_Task goal_. Return each line of the material below exactly. Begin at the first and end on the line with "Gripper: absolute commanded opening".

_Data records_.
- - -

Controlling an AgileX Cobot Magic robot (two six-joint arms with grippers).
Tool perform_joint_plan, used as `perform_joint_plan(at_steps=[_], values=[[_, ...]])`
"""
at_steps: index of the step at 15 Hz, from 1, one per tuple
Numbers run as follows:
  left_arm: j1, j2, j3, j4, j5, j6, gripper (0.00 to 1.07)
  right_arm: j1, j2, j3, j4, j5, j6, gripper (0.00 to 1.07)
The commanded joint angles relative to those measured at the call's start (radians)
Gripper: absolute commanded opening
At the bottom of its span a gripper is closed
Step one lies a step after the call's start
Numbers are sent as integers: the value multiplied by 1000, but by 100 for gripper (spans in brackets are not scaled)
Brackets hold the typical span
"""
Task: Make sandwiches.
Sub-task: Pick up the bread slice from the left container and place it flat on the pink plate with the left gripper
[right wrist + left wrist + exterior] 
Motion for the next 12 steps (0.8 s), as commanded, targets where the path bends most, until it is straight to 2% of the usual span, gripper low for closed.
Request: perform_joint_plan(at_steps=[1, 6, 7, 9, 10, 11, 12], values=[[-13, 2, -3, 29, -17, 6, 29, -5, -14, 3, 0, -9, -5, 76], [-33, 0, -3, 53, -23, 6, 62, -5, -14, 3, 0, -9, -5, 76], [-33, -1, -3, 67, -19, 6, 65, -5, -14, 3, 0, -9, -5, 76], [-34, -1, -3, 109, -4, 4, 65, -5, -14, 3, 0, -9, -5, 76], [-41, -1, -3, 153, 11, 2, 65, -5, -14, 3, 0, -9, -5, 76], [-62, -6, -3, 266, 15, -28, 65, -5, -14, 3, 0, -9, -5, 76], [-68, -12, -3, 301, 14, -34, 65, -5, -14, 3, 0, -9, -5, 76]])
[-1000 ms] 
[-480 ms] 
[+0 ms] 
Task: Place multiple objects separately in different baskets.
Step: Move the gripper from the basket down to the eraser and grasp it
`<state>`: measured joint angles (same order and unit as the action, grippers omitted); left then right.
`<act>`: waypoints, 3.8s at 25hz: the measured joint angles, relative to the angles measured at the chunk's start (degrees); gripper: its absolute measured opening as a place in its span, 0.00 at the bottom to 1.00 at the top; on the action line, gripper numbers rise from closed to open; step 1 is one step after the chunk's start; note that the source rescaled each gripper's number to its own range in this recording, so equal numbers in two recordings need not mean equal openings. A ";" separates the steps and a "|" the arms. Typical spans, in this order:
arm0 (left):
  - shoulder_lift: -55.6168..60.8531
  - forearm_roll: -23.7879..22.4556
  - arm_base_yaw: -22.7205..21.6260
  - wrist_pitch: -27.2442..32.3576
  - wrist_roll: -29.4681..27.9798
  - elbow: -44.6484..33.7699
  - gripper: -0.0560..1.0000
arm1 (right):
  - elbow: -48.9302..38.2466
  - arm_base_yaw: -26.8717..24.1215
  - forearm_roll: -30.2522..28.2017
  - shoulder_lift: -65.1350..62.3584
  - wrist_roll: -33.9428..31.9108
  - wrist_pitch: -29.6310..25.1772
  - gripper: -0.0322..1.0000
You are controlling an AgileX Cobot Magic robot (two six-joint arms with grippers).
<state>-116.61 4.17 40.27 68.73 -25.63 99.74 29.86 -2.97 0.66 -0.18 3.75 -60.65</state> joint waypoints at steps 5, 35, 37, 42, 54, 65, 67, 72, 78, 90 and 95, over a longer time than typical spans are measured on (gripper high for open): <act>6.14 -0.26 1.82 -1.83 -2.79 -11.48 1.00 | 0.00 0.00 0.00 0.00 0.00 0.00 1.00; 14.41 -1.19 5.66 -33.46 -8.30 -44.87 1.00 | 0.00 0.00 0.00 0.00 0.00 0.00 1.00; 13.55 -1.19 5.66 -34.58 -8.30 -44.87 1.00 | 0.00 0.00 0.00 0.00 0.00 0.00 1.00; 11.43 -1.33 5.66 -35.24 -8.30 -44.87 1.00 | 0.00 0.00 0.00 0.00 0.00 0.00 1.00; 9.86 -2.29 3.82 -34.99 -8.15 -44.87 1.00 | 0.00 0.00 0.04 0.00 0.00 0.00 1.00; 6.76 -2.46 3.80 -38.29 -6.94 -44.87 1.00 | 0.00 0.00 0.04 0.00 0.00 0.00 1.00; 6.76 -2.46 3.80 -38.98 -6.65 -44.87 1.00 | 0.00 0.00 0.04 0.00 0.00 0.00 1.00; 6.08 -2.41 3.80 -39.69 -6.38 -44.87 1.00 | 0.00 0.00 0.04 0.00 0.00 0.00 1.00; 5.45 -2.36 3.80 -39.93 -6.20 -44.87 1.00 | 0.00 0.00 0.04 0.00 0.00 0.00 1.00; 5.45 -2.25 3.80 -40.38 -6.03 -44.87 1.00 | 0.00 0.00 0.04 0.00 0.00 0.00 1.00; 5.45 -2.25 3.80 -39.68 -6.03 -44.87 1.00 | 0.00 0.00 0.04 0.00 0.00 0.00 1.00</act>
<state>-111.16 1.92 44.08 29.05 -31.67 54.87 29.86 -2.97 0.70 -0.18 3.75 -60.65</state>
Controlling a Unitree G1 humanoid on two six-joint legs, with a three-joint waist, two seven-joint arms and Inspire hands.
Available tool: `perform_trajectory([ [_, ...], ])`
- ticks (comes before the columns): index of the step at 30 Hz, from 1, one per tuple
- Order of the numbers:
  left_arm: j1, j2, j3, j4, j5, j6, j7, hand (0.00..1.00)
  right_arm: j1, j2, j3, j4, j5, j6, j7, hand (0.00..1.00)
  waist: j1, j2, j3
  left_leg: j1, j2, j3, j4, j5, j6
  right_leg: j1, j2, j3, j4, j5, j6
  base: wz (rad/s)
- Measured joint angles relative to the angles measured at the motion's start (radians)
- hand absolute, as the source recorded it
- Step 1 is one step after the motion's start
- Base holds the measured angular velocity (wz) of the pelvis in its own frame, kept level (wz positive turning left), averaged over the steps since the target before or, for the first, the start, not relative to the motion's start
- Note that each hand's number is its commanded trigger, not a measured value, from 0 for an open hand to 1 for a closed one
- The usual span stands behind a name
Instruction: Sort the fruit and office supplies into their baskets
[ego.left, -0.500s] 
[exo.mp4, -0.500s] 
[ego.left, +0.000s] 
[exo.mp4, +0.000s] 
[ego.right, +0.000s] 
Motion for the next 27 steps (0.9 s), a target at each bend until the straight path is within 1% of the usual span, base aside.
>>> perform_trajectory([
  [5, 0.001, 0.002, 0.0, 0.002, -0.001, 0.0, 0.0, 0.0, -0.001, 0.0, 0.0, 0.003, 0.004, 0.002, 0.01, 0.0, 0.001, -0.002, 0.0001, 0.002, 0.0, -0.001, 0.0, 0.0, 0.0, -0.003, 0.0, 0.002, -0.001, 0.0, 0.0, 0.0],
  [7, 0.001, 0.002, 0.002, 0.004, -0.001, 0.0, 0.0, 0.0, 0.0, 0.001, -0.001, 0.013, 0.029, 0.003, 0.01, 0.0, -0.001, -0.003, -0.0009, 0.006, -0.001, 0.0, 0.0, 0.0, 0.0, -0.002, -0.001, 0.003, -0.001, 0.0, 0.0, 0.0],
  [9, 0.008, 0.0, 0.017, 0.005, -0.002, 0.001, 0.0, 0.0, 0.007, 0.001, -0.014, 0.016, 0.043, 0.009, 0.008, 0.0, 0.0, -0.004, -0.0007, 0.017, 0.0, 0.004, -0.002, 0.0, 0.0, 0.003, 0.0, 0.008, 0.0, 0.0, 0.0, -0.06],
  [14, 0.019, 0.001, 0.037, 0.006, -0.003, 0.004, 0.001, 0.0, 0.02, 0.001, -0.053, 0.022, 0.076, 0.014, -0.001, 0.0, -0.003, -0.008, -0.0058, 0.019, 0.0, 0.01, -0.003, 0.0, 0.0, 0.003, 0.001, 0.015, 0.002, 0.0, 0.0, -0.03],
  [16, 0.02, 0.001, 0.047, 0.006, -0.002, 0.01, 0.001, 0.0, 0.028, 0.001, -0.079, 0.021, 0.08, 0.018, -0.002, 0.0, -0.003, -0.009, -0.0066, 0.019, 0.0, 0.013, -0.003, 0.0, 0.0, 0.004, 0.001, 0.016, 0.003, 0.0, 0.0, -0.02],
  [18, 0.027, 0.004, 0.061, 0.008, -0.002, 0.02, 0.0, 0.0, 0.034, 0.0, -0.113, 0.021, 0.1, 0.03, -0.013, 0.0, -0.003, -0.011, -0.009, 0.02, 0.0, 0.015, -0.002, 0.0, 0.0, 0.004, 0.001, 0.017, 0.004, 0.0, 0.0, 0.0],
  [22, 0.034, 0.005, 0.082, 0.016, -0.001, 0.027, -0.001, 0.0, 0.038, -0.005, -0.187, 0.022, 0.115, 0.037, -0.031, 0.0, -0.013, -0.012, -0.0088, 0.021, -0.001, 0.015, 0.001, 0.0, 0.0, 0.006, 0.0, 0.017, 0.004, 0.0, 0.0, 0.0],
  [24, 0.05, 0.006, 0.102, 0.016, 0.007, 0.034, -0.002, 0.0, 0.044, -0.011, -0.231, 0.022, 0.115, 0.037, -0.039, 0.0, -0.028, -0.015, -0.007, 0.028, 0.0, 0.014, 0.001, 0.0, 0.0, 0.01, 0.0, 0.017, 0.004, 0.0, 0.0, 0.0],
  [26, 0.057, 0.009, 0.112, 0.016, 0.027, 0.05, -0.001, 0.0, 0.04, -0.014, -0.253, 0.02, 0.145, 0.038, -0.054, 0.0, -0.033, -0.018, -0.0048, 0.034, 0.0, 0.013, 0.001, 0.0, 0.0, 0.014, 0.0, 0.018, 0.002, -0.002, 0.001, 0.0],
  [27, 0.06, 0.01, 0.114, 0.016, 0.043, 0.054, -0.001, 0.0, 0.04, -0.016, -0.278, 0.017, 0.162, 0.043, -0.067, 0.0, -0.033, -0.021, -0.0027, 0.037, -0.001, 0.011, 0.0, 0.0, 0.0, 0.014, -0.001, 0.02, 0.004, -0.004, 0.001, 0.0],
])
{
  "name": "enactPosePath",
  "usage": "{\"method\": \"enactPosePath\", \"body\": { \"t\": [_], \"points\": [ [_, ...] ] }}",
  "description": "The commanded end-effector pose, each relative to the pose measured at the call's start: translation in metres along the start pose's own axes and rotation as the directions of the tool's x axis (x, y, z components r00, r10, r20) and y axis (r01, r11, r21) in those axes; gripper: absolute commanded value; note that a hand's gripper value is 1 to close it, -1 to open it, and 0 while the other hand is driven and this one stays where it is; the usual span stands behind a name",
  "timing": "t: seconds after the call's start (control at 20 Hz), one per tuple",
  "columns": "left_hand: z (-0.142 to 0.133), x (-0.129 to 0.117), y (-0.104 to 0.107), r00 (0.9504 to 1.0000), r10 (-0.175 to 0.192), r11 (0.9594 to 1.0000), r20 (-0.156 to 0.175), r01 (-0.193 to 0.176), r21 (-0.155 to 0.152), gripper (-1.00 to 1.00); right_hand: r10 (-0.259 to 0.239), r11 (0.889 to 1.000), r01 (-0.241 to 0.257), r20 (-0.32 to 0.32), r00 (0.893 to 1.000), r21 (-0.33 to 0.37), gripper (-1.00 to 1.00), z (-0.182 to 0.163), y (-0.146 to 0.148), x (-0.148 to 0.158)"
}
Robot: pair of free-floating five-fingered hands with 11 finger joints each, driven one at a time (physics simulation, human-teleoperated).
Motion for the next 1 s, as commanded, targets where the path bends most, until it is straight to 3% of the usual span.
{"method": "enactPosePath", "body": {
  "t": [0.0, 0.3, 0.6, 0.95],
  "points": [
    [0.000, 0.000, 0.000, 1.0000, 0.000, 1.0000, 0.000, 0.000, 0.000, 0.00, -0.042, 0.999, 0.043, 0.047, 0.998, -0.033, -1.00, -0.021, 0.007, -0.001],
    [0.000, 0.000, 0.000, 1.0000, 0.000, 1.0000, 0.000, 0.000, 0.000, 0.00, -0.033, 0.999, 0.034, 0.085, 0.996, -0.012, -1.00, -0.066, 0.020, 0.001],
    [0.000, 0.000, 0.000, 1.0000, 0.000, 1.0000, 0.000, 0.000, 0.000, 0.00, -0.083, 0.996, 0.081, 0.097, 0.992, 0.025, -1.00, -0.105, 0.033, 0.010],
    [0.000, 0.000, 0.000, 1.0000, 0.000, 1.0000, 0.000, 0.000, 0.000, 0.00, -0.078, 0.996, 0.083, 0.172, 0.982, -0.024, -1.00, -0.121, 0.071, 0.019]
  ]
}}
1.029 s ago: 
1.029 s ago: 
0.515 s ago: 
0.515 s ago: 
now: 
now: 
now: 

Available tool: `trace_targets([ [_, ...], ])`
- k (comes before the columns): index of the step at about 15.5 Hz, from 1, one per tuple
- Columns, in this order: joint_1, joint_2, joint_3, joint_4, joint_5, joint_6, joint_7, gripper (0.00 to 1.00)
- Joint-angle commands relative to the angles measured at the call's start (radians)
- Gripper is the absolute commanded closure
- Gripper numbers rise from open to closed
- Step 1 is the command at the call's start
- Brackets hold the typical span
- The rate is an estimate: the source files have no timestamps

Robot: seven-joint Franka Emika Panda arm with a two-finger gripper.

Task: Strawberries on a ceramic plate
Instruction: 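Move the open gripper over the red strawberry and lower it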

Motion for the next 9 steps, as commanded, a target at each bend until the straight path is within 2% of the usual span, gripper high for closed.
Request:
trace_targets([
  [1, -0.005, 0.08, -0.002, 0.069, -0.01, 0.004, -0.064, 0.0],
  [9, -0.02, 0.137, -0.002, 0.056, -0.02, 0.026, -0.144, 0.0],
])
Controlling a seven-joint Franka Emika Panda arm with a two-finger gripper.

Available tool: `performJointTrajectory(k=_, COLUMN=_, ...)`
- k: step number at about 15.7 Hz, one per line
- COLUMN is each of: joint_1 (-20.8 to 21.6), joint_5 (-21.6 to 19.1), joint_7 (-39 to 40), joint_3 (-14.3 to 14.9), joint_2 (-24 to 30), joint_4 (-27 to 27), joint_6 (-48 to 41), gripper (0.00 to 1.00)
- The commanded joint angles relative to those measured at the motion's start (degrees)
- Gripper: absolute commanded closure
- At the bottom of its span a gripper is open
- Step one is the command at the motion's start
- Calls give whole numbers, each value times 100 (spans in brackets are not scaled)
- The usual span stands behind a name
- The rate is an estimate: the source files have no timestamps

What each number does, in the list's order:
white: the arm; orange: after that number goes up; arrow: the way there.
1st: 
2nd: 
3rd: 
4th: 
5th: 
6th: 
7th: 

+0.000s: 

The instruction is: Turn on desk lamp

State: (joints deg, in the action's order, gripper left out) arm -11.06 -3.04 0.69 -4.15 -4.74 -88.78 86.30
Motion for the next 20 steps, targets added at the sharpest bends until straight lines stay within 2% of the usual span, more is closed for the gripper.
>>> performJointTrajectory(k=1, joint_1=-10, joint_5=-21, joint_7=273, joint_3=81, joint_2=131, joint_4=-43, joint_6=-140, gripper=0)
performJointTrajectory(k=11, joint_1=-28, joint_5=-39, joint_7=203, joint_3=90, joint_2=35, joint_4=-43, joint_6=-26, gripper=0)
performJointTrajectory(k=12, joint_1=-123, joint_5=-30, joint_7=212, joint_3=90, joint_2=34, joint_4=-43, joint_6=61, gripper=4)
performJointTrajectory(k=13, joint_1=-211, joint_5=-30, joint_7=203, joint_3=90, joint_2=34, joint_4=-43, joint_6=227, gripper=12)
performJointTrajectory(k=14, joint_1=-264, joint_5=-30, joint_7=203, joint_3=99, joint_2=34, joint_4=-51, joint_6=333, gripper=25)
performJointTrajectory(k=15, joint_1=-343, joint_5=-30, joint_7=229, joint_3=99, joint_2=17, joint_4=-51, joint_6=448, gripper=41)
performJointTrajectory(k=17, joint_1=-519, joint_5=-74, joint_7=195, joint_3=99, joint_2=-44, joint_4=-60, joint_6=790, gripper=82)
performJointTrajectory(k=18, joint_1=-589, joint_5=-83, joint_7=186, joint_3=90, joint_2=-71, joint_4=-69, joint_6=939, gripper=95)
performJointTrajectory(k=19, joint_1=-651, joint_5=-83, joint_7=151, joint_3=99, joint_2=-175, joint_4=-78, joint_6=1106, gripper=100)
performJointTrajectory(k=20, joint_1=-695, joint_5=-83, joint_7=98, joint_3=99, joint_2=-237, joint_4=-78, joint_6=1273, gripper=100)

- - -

_Response to the exercise_.
Controlling an AgileX Cobot Magic robot (two six-joint arms with grippers).
Tool perform_joint_plan, used as `perform_joint_plan(at_steps=[_], values=[[_, ...]])`
"""
at_steps: index of the step at 15 Hz, from 1, one per tuple
Numbers run as follows:
  left_arm: j1, j2, j3, j4, j5, j6, gripper (0.00 to 1.07)
  right_arm: j1, j2, j3, j4, j5, j6, gripper (0.00 to 1.07)
The commanded joint angles relative to those measured at the call's start (radians)
Gripper: absolute commanded opening

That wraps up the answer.